Among the lines of the data, copy those that hold "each".

RECORDED DATA:

= Beginning of Section =

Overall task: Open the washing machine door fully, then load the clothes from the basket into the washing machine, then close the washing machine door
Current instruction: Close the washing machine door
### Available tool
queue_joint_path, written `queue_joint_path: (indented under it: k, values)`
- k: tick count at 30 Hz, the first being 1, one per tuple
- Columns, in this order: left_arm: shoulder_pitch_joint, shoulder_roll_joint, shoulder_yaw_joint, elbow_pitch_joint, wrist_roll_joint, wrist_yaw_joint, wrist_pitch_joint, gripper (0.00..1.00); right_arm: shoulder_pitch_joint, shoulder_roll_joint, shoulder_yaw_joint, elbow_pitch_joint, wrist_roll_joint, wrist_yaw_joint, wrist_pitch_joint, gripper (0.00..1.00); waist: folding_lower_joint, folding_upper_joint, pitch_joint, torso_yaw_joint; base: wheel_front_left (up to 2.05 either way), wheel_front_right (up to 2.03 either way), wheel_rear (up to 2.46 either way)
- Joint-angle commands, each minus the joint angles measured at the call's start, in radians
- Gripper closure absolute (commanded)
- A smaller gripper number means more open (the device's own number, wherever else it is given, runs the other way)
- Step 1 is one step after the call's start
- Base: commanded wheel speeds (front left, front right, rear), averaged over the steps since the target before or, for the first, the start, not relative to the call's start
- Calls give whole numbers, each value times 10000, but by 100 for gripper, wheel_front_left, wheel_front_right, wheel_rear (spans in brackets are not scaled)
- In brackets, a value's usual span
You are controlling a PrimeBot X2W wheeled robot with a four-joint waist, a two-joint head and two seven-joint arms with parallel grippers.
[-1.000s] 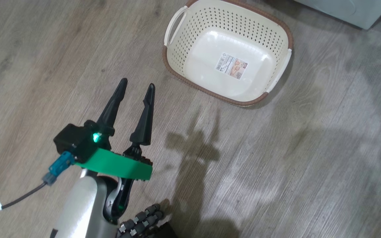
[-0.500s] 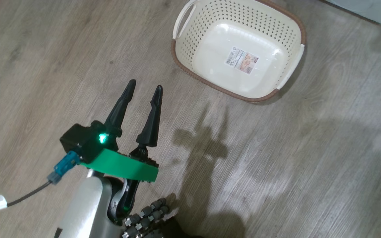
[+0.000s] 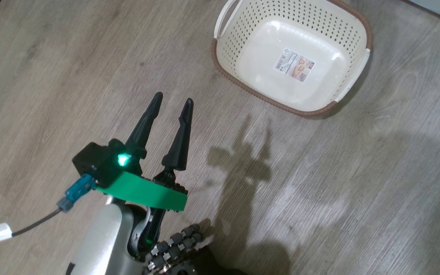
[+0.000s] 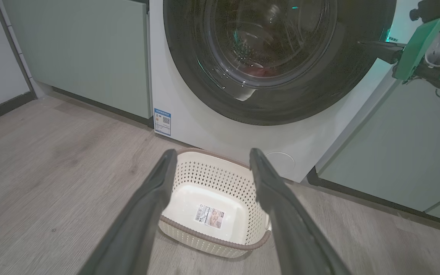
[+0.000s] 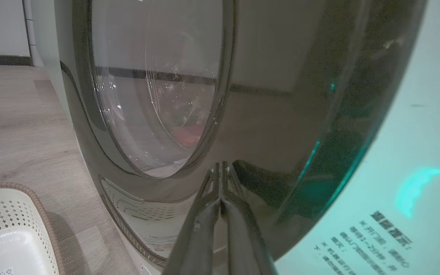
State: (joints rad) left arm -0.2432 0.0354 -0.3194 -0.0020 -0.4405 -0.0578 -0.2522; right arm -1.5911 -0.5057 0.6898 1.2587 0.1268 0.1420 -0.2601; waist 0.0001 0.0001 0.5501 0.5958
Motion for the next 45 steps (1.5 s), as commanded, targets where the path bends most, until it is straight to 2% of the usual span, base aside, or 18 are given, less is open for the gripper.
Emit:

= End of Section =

RESULT OF THE TASK:
- Joint-angle commands, each minus the joint angles measured at the call's start, in radians
- Calls give whole numbers, each value times 10000, but by 100 for gripper, wheel_front_left, wheel_front_right, wheel_rear (spans in brackets are not scaled)

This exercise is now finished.